The second order of business is restoring stability to the world’s worst crisis zones before they get worse. Humanitarian appeals for IRC’s Watchlist countries have been organized for an average of 11 consecutive years. Sustained improvement in these destabilizing displacement crises will deliver humanitarian and strategic benefit — but it will take aid, diplomacy, sustained engagement and coordination with donors, UN agencies and international financial institutions.
Dedicating 50% of humanitarian and development assistance to crisis-affected countries would reorder US priorities and tools to help stabilize these protracted crises. And it would deliver cost savings: The
Institute for Economics and Peace estimates that for every $1 the US spends on conflict prevention, it
saves $16 in response costs.
Women and girls bear the greatest brunt of humanitarian crises and are critical to resolving them and rebuilding their communities. With women representing
70% of the global care workforce and producing as much as
70% of the food in some low-income nations, there is a double dividend in prioritizing them.
Instead, IRC’s analysis indicates that
less than 1% of global humanitarian funding is allocated to prevention and response to gender-based violence. A threefold increase in funding to prevent and respond to gender violence in humanitarian settings sends a strong signal that the Biden administration will lead the world in empowering women and ending violence against them.
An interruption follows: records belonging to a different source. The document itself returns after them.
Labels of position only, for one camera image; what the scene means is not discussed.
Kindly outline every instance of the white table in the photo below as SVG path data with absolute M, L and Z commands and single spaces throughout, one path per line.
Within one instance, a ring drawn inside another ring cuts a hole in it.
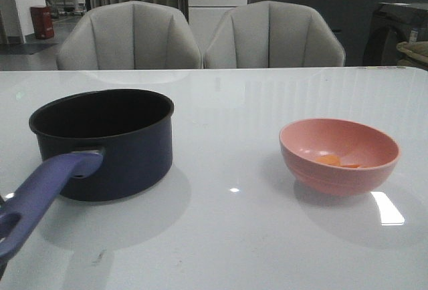
M 0 289 L 428 289 L 428 74 L 413 68 L 0 73 L 0 184 L 39 164 L 27 122 L 69 94 L 169 96 L 174 163 L 151 189 L 105 203 L 59 196 Z M 283 163 L 297 119 L 374 126 L 402 156 L 377 193 L 326 196 Z

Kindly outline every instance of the bowl on counter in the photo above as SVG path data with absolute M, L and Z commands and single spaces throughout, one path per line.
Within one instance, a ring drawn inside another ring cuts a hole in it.
M 332 118 L 298 120 L 280 131 L 290 172 L 303 184 L 349 196 L 372 191 L 391 174 L 399 145 L 370 126 Z

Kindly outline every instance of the pot handle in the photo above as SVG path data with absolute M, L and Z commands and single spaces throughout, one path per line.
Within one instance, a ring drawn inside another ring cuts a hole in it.
M 0 265 L 16 255 L 68 180 L 93 174 L 102 159 L 98 150 L 72 152 L 49 158 L 35 169 L 0 208 Z

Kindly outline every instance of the navy blue saucepan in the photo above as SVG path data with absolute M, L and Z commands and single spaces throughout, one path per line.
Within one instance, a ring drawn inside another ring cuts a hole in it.
M 0 265 L 20 250 L 54 198 L 124 198 L 158 182 L 173 161 L 173 102 L 146 90 L 68 96 L 35 111 L 29 126 L 43 163 L 0 208 Z

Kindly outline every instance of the chair backrest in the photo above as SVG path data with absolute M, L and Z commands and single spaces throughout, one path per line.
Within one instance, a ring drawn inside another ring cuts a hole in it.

Nowhere has the global retreat from humanitarian obligations been more visible than in the treatment of refugees. The Trump administration led a global race to the bottom, with 2020 the year with the
fewest refugees resettled globally in two decades, and many refugees under
increasing pressure from their hosts. The US can drive a new and different bargain with major refugee-hosting nations, with incentives to allow refugees rights to work such that refugees can move from aid dependency to self-reliance.
The US cannot lead without getting its own house in order — keeping President Biden’s commitment to resettle
125,000 refugees in his first year; building a humane, credible, efficient US asylum system that protects those in need of safety;
reinvigorating humanitarian diplomacy, engagement with the UN and the multilateral financing institutions to leverage US resettlement and aid into global action. 2021 celebrates the 70th anniversary of the
Refugee Convention.
The
EU is negotiating a migration pact that will chart its course on resettlement and asylum. And the US is hosting the
Summit of the Americas. Each of these are opportunities to drive greater global cooperation on refugees.
When war crimes go unpunished and the laws of war become optional, we all lose. Yet today we are living through a growing Age of Impunity. Perpetrators of violence and their autocratic enablers have defined a new and dangerous road map for civil conflicts, with indiscriminate and often purposeful attacks on civilians and civilian infrastructure, food and medicine withheld as weapons of war, and access to populations in need blocked. These are factors that sustain conflict and drive displacement, with their attendant consequences for lives, livelihoods and regional stability.
If the US does not pledge to fight this, then no one else can. Again, action begins at home: Biden’s ending of American support for offensive operations in Yemen and
suspension of arms sales to Saudi Arabia is a start to
ensuring US security partners prioritize efforts to protect civilians in conflict and access to populations in need.
With the US presidency of the UN Security Council in March, the Biden administration can lead the world in reinvigorating the laws of war and rally other democratic nations to hold violators accountable.
It is tempting to say that America has more than enough on its plate on the home front. But there is no escape from pressing international events. Neglect them, and we magnify the problems on the home front. Almost 60 years ago, President John F. Kennedy outlined the need for a
“Declaration of Interdependence” and urged Americans to “think intercontinentally.” It is way past the time to heed his call.